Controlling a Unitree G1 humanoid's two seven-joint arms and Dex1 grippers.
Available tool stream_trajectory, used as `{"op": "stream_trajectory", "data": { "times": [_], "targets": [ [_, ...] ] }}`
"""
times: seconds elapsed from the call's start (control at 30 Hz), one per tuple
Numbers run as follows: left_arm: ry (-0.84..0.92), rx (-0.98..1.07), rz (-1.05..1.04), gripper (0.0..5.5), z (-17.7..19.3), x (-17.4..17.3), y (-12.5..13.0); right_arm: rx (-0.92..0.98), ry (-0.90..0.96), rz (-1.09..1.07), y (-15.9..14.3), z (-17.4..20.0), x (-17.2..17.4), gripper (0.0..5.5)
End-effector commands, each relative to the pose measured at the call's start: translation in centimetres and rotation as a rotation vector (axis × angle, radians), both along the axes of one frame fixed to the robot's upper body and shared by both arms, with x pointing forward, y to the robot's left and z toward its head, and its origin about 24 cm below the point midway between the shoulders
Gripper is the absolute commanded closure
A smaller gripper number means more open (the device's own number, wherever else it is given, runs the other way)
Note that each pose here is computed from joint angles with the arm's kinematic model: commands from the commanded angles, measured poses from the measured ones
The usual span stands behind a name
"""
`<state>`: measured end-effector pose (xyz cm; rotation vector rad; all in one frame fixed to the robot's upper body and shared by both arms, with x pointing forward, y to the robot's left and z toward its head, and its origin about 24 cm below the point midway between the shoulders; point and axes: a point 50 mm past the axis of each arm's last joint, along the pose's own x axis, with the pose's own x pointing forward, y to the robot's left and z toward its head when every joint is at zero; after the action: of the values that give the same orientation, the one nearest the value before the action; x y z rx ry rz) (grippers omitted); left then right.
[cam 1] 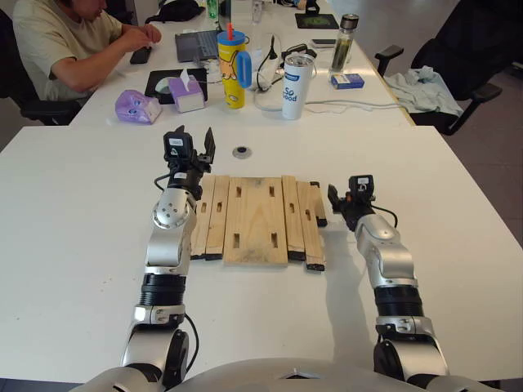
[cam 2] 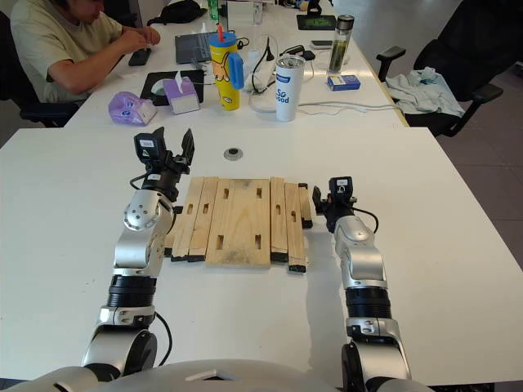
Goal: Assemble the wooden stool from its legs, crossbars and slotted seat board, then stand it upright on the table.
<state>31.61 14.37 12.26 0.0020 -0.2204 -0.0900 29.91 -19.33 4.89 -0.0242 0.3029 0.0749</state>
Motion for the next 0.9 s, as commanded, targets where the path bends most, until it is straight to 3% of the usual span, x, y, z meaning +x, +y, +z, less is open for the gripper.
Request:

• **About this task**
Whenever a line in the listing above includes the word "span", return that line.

• **Exercise output**
The usual span stands behind a name
Motion for the next 0.9 s, as commanded, targets where the path bends most, until it is straight to 3% of the usual span, x, y, z meaning +x, +y, +z, less is open for the gripper.

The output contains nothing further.